Volume 7, No. 3, March 2025
Editor: Rashed Rahman
The Mazdoor Kissan Party (MKP), National Party (NP) and Awami Workers Party (AWP) met on November 14-15, 2020 in Lahore and, at the end of two days of deliberations issued the following Joint Declaration.
The unity of progressive political parties and a wide assortment of people’s movements committed to class struggle, genuine democratic federalism, women’s emancipation, equal citizenship for Pakistanis of all religious faiths, and an ecologically sustainable model of development is essential to address Pakistan’s deep seated political, economic and cultural crises and transform it from a national security to a people’s welfare state. This was the crux of a joint declaration issued by the Mazdoor Kissan Party (MKP), National Party (NP) and Awami Workers Party (AWP) at the conclusion of a two day summit of the respective party leaderships in Lahore to devise joint strategies for political action and ultimately unification of all progressive forces under a single, broad-based party platform.
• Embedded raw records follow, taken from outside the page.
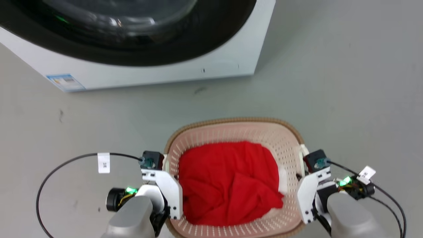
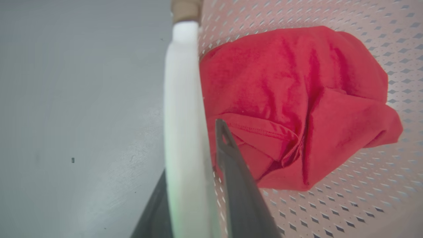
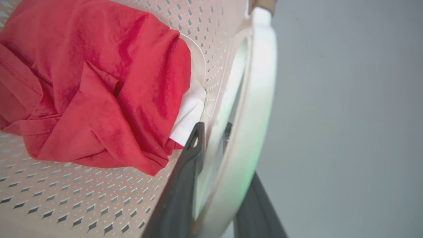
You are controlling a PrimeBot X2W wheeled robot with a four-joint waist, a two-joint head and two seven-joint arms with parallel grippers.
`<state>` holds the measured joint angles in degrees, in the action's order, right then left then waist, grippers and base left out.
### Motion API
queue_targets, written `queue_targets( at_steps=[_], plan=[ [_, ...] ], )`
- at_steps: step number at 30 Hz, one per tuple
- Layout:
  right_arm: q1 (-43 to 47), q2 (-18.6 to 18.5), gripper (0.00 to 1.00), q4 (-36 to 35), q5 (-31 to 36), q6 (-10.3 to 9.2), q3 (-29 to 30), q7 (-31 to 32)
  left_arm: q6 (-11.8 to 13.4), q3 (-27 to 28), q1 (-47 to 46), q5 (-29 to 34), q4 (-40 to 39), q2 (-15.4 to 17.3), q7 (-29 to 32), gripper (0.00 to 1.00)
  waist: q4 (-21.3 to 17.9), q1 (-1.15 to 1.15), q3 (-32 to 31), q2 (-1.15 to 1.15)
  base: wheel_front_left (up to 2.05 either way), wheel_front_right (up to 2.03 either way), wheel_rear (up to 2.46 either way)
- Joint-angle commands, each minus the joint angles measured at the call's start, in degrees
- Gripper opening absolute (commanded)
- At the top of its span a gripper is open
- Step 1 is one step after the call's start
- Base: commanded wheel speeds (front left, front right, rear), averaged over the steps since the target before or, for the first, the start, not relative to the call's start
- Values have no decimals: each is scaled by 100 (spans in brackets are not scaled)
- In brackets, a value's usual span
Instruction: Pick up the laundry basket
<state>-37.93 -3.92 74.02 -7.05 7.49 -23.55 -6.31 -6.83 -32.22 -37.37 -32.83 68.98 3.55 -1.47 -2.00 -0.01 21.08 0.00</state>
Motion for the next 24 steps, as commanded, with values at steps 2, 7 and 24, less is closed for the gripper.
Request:
queue_targets(
  at_steps=[2, 7, 24],
  plan=[
    [161, 81, 0, -37, -177, 7, -266, 145, -108, -203, 182, -157, -60, -124, 153, 0, 104, 1, -679, 0, 0, 0, 0],
    [363, 94, 0, -42, -582, 8, -661, 379, -109, -444, 400, -481, -69, -139, 482, 0, 157, 1, -1190, 0, 0, 0, 0],
    [831, -124, 0, -474, -2026, 14, -2089, 1298, -110, -1072, 849, -1456, -305, 174, 1272, 0, 160, 1, -2189, 0, 0, 0, 0]
  ],
)
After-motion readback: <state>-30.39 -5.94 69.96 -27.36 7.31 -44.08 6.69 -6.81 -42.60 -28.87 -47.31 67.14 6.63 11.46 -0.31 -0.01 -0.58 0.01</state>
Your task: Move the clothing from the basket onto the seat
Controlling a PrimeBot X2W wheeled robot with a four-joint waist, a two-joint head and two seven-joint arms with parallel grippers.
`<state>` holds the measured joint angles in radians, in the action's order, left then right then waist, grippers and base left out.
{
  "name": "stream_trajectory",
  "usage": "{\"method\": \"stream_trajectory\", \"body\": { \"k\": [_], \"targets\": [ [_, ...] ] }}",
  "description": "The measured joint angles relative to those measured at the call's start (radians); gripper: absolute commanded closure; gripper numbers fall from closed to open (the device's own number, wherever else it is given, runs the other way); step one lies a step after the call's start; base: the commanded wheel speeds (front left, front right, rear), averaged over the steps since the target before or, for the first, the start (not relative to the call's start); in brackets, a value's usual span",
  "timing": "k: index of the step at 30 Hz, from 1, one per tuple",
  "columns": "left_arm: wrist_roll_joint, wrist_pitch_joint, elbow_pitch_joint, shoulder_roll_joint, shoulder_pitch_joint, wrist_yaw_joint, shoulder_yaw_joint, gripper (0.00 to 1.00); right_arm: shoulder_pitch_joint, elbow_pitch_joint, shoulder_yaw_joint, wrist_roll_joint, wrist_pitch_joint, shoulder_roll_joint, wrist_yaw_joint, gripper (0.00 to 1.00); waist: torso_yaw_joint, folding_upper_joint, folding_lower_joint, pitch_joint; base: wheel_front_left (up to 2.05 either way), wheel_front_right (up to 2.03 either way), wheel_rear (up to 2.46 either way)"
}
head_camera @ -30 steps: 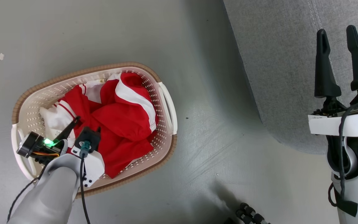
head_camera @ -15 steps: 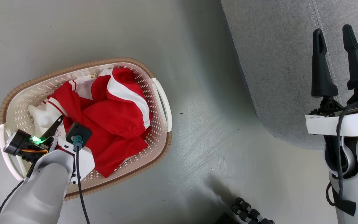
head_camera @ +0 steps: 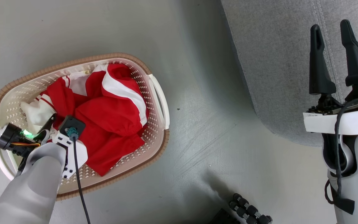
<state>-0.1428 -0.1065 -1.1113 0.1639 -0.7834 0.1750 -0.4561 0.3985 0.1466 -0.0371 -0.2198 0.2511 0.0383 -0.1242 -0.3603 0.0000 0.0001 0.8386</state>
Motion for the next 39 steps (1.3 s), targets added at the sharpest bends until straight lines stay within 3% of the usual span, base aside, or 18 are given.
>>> {"method": "stream_trajectory", "body": {
  "k": [2,4,16,39],
  "targets": [
    [0.0,0.001,-0.004,-0.001,-0.01,0.002,-0.002,0.64,0.0,0.0,0.003,0.0,0.0,0.0,0.0,0.0,-0.001,0.0,0.0,0.005,0.0,0.0,0.0],
    [0.0,0.001,-0.007,-0.005,-0.014,0.007,-0.005,1.0,0.0,0.001,0.003,0.0,0.0,0.0,0.0,0.0,-0.001,0.0,0.0,0.008,0.0,0.0,0.0],
    [0.046,-0.054,0.012,-0.054,-0.014,0.009,0.038,1.0,0.042,-0.003,-0.004,-0.005,0.0,0.0,0.0,0.0,0.016,0.0,0.0,-0.008,0.0,0.0,0.0],
    [0.044,-0.14,0.16,-0.03,0.011,0.017,0.021,1.0,0.06,-0.073,0.011,0.036,0.006,0.002,0.0,0.0,0.096,0.0,-0.0001,-0.136,0.0,0.0,0.0]
  ]
}}
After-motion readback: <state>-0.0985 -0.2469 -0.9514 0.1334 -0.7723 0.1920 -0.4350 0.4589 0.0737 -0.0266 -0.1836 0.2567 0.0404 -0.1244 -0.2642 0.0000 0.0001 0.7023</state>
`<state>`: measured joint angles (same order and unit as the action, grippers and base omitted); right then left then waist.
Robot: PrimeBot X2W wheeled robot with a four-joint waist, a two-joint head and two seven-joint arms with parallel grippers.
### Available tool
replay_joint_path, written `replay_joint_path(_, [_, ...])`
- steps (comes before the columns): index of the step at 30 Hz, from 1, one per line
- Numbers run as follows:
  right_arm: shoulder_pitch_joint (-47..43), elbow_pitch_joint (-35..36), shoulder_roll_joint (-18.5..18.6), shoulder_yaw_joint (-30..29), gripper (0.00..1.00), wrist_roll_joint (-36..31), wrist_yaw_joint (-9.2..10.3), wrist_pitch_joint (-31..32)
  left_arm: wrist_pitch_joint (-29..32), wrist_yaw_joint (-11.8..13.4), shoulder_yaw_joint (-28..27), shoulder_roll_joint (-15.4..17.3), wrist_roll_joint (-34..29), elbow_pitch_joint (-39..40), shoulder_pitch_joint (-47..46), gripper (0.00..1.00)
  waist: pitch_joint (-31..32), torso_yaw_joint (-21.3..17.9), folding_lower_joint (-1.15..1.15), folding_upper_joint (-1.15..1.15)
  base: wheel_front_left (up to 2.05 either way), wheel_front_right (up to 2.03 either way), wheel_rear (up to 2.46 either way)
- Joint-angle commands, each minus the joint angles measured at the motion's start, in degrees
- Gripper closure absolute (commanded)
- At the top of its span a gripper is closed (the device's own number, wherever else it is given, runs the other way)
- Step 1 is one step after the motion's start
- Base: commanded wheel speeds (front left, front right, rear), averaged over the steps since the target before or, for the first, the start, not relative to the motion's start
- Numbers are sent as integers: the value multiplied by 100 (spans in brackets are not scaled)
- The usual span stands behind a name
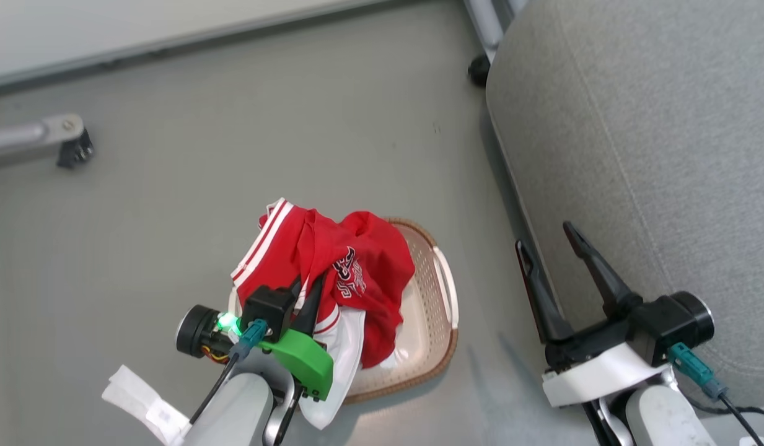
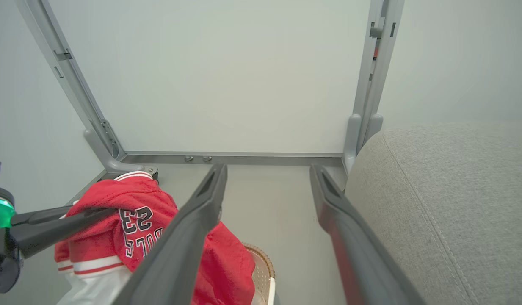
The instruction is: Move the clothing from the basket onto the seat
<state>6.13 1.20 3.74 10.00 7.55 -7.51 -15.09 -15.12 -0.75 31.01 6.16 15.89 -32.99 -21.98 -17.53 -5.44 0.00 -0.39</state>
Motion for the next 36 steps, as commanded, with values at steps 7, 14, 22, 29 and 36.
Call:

Dr Malik Baloch of NP, Yusuf Mastikhan of AWP and Taimur Rahman of MKP emphasised that the formation of the Pakistan Democratic Movement (PDM) represents a major step forward for Pakistan’s embattled democracy, and that the extension of an anti-establishment discourse to the historically pro-establishment Punjabi heartland gives credence to the established struggles of oppressed nationalities as well as leftist political parties more generally. The NP, MKP and AWP are committed to defence of the 18th Constitutional Amendment, NFC Award, and other gains made towards genuine federalism. However, the anti-establishment narrative of the PDM must be deepened to centre the questions of class exploitation, women’s oppression, state-sanctioned exclusion of minoritarian religious communities, and ecological sustainability for the democratic struggle to reach its logical conclusion.
For decades the Pakistani state has sacrificed the needs of its people – for health, education, housing, employment and basic political freedoms – at the altar of so-called ‘national security’. This policy narrative has alienated the country from its neighbours and directly led to the rise of sectarianism and other forms of extremist violence. Meanwhile Pakistan’s economic planners pander to neoliberal orthodoxy while the economy becomes progressively more dependent on foreign imperialist countries as well as the international financial institutions (IFIs), even while the support of external patrons benefits the militarised state apparatus and other oligarchic interests within the country.
Today, Pakistan’s working people face unprecedented economic hardship in the form of inflation and unemployment, while indigenous communities are being dispossessed in the name of ‘development’ that is devastating our natural eco-systems. The PIDA ordinance through which fishing communities around coastal islands in Sindh are to be displaced/deprived is simply the latest example of this attack on the livelihoods of working people. Land continues to be concentrated in the hands of feudal lords and real estate moguls. Meanwhile misogyny deepens in society with each passing day. Young girls and women are subjected to horrific patriarchal violence and more banal forms of discrimination. They and the religious minorities live out every day in fear of their lives. Finally, ethnic peripheries like Balochistan, the ex-FATA regions, Gilgit-Baltistan and AJK remain deprived of political freedoms, while the dastardly practice of enforced disappearances and other forms of state repression get worse with each passing day.
It is in this context that a genuine progressive alternative is necessary to foment a broad popular front against the establishment-centric political-economic order. The NP, MKP and AWP vow to build an alternative around widespread land reform and redistribution of all productive assets. Through this joint struggle, popular forces can transcend neo-liberal economics, logics of dispossession and brazen class privilege, name and redress male domination, and include all of Pakistan’s ethnic-nations in shaping our cultural ethos, foreign and strategic policies, thereby hastening the transition to a genuinely democratic state and society, free from the overbearing influence of the military establishment.